シュウの叫びは虚しく、放たれた攻撃は森の中に避難していた村人達へ降り注ぎ、盛大に爆発。大量の砂埃を空中に巻き上げ、空には黒々とした黒煙が立ち上る。
「『ハハハハハ。やった、やったぞ。これほどの威力これなら、私の計画は間違いなく成功する。このままおびき寄せた怪獣を私自ら討伐してあの忌々しい領主の元から開放される。そして、これから私の爵位はどんどん上がり成り上がってやるんだ』」
おびき、よせた?
「『お前たちには感謝するよ、全て私の手の上だとも知らないでのこのこ街に来てくれたんだからな。私の悪事を領主へ告訴しようとしてると知った時はどうしてやろうかと思ったが、この私の踏み台になってくれたんだからな』」
おびき寄せた、だと?
「テメェ、まさか。俺達の村が見つかったのは、全部テメェのせいか!」
怒りに身を任せた後先考えない魔力強化。今まで強固に握られていた『魔動機人』の手をシュウは無理矢理こじ開ける。
「『無駄だぜ。村長さんよ』」
「ぐあっ!!」
握っていた『魔動機人』が、両手で掴み始め、開きかけた手は直ぐに元へと戻る。それどころか、更に強固に握られ体はピクリとも動かなくなってしまった。
「一体、どうやって……俺達の村に」
「『魔寄せの香。いくら村長さんでもこの名前ぐらいは聞いたことがあるんじゃないか? 怪獣の好む魔力を放つ特殊な香だ。それをあんた等の村の近くにな置かせて貰ったんだよ』」
「巫山戯るな! 其れがどんな物かお前たちが知らねぇはず無いだろ! 国で禁止どころか大陸で禁止されてる品物だ。一歩間違えれば怪獣の大暴走。国が滅ぶかも知れないものだぞ」
「『だからこその試作機なんだよ。確かに今までなら絶対数の少ない『魔動機人』だったからこそそれは禁止されてたが、既に魔法使いの特権は無くなった。『魔動機人』が有るからこそ魔法使いは重宝されてたが、今となってはただ『魔動機人』を長く動かせるだけのただの人だ。それに、今までは少数しか作れなかった『魔動機人』はこれから量産体制に入る。今回の作戦は試作機の優良性を世界に知らしめる事が目的なんだ。高位の怪獣を討伐出来るとなれば最高位が出てこない大暴走なんてもう怖くはないんだよ』」
こいつ等は勘違いしている。高位の怪獣といえその強さはピンキリだ。なのに、わざと大暴走を起こす気なのか
そんなことの為に俺たちは……そんな、くだらないことの為に俺達は使われたというのか。

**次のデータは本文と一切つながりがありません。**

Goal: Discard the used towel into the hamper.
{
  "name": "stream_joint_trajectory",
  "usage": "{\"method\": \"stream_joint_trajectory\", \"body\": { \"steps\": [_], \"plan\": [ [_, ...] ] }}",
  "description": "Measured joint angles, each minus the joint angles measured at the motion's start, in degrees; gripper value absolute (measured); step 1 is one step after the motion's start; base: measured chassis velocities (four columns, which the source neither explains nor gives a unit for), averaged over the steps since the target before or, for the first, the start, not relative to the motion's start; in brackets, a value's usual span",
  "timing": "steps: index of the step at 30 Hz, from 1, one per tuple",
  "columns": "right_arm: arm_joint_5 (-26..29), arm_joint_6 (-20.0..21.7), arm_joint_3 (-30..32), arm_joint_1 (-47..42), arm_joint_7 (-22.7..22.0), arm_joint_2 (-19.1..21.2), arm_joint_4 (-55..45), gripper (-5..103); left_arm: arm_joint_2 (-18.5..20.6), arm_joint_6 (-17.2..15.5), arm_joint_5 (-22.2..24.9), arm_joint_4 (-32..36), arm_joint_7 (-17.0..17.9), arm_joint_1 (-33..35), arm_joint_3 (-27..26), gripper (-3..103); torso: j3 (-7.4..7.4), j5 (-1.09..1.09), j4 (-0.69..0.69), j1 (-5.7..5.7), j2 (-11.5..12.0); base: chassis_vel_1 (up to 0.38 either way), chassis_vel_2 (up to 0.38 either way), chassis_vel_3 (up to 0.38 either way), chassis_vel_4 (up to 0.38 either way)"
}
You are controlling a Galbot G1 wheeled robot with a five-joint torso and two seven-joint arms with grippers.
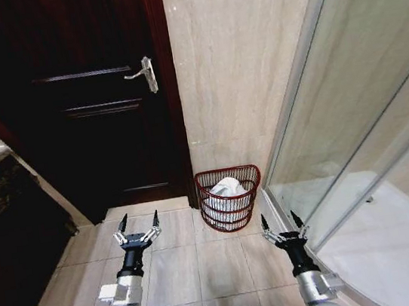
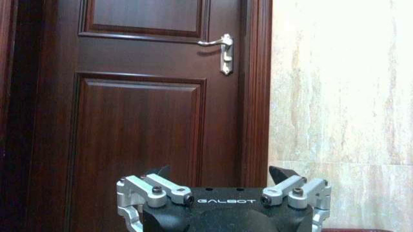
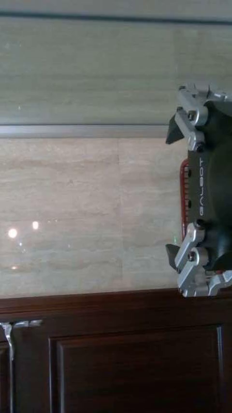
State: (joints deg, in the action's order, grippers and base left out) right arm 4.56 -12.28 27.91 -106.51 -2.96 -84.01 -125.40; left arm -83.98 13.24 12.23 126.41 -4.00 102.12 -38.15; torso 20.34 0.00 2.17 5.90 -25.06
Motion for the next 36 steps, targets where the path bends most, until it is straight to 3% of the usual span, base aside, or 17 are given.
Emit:
{"method": "stream_joint_trajectory", "body": {
  "steps": [10, 22, 27, 32, 36],
  "plan": [
    [-0.33, -0.72, -0.47, 0.0, -0.58, -0.07, 0.2, 100, 0.04, -0.03, -0.03, -0.39, -0.2, 0.07, 0.03, 100, -0.4, 0.0, -0.01, -0.24, 0.63, 0.016, -0.025, -0.027, 0.034],
    [-0.47, -0.51, -2.19, 0.47, -7.77, 2.53, 1.01, 100, -2.69, 0.08, -0.46, -1.05, -0.64, 0.32, -0.27, 100, -2.29, 0.01, -0.01, -1.35, 3.65, 0.0, 0.0, 0.0, 0.0],
    [-0.4, -1.18, -4.4, 1.25, -12.47, 5.33, 3.35, 100, -2.87, 1.1, -1.87, -1.83, -0.73, -0.61, -0.32, 100, -3.04, 0.01, -0.01, -1.92, 4.99, 0.0, 0.0, 0.0, 0.0],
    [-1.01, -2.64, -5.74, 1.47, -13.22, 5.76, 4.46, 100, -1.18, 2.34, -2.38, -2.68, -0.61, -0.67, -0.98, 100, -3.63, 0.01, -0.01, -2.3, 5.96, 0.0, 0.0, 0.0, 0.0],
    [-2.94, -4.11, -6.01, 1.79, -13.32, 4.92, 5.2, 100, 0.55, 5.18, -2.43, -5.02, -0.52, 0.01, -1.35, 100, -4.53, 0.0, -0.01, -2.67, 7.21, 0.0, 0.0, 0.0, 0.0]
  ]
}}
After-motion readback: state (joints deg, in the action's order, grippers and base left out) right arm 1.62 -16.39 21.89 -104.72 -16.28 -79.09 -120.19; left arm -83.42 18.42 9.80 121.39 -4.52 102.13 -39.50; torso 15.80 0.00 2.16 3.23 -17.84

憤怒の感情が込み上げてくる。ぶつけようのない怒りで頭がどうにかなりそうだ。
「『さて、生き残りを捕まえに行きますよ。総員、進みなさい』」
地面にいた兵士と騎士が隊列を組み、森へ向けて進み始める。
あの爆発だ、生きていたとしても重症だろう。放っといても死ぬ筈なのに何故。
『魔動機人』が先導し、騎士達が街と森の中間に来たその時だった。
突然。今まで砂埃が舞い、黒煙が立ち昇っていた森の入り口から莫大な魔力波が襲い来る。
「『な、何事ですか』」
慌てた様子の代官の声。
魔力波に当てられて尻餅をついた兵士達。
そして、魔力波により、砂埃と黒煙が吹き飛ばされ、見えたのは白銀の『魔動機人』。
両腕に巨大な盾を装着し、聖騎士の様に輝く白銀の装甲。
その赤い目は真っ直ぐにこちらを凝視しており、その神々しさに目を奪われる『魔動機人』が、背後の森を守るように堂々と立っていた。